What to produce:
Every line of the listing below must be printed again exactly, apart from its pictures.

Dataset excerpt:
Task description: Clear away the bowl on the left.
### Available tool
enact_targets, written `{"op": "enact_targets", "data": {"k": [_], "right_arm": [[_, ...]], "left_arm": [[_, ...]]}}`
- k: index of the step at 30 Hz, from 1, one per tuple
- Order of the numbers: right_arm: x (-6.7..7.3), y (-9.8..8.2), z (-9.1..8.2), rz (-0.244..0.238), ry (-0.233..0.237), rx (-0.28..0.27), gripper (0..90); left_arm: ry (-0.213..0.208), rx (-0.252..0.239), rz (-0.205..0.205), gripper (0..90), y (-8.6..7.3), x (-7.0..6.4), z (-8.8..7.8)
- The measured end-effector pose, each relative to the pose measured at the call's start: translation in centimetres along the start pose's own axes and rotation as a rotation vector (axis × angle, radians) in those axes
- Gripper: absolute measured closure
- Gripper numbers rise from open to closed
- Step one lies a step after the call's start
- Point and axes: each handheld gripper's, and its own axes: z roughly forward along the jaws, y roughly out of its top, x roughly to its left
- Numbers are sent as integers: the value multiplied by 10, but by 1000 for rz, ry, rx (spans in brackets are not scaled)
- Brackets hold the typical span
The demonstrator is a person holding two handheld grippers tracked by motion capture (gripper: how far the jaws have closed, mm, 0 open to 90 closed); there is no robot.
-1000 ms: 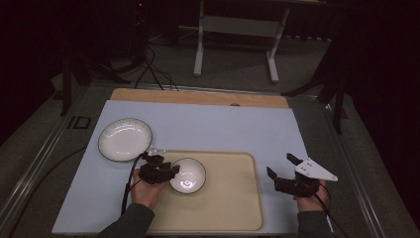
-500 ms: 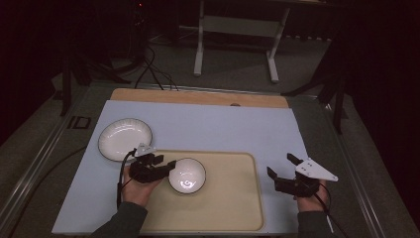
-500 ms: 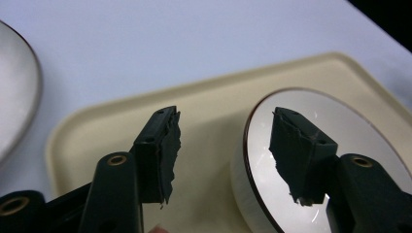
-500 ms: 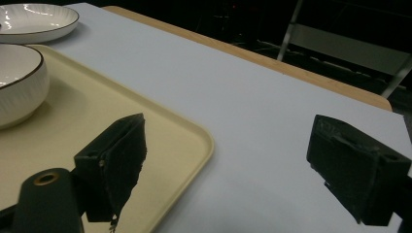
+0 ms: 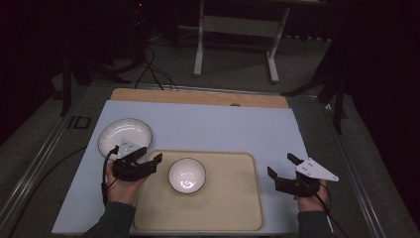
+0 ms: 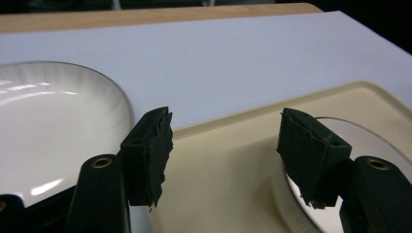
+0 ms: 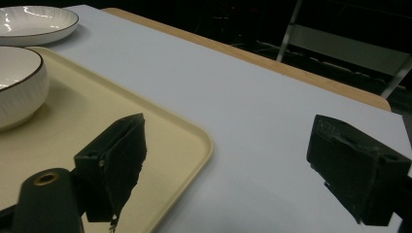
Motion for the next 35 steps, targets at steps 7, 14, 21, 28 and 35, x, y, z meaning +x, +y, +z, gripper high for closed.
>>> {"op": "enact_targets", "data": {"k": [7,14,21,28,35], "right_arm": [[-1,0,-1,5,-4,-4,140],[-1,0,-1,7,-8,-5,140],[-2,0,-2,10,-13,-8,140],[-3,0,-3,21,-28,-12,140],[-4,-1,-3,26,-37,-11,140]], "left_arm": [[62,-29,4,339,-2,16,-15],[129,-40,11,309,-6,33,-28],[161,-34,-9,271,-12,48,-34],[197,-24,-79,242,-17,64,-35],[213,-16,-126,174,-21,72,-33]]}}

Answer area:
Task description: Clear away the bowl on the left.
### Available tool
enact_targets, written `{"op": "enact_targets", "data": {"k": [_], "right_arm": [[_, ...]], "left_arm": [[_, ...]]}}`
- k: index of the step at 30 Hz, from 1, one per tuple
- Order of the numbers: right_arm: x (-6.7..7.3), y (-9.8..8.2), z (-9.1..8.2), rz (-0.244..0.238), ry (-0.233..0.237), rx (-0.28..0.27), gripper (0..90); left_arm: ry (-0.213..0.208), rx (-0.252..0.239), rz (-0.205..0.205), gripper (0..90), y (-8.6..7.3), x (-7.0..6.4), z (-8.8..7.8)
- The measured end-effector pose, each relative to the pose measured at the call's start: translation in centimetres along the start pose's own axes and rotation as a rotation vector (axis × angle, radians) in those axes
- Gripper: absolute measured closure
- Gripper numbers rise from open to closed
- Step one lies a step after the call's start
- Point and axes: each handheld gripper's, and its own axes: z roughly forward along the jaws, y roughly out of its top, x roughly to its left
- Numbers are sent as integers: the value multiplied by 10, but by 1000 for rz, ry, rx (spans in brackets are not scaled)
- Brackets hold the typical span
The demonstrator is a person holding two handheld grippers tracked by motion capture (gripper: how far the jaws have closed, mm, 0 open to 90 closed); there is no robot.
-1000 ms: 
-500 ms: 
-500 ms: 
-500 ms: 
+0 ms: 
+0 ms: 
+0 ms: 
Motion for the next 35 steps, targets at steps 7, 14, 21, 28 and 35, x, y, z meaning +x, +y, +z, gripper high for closed.
>>> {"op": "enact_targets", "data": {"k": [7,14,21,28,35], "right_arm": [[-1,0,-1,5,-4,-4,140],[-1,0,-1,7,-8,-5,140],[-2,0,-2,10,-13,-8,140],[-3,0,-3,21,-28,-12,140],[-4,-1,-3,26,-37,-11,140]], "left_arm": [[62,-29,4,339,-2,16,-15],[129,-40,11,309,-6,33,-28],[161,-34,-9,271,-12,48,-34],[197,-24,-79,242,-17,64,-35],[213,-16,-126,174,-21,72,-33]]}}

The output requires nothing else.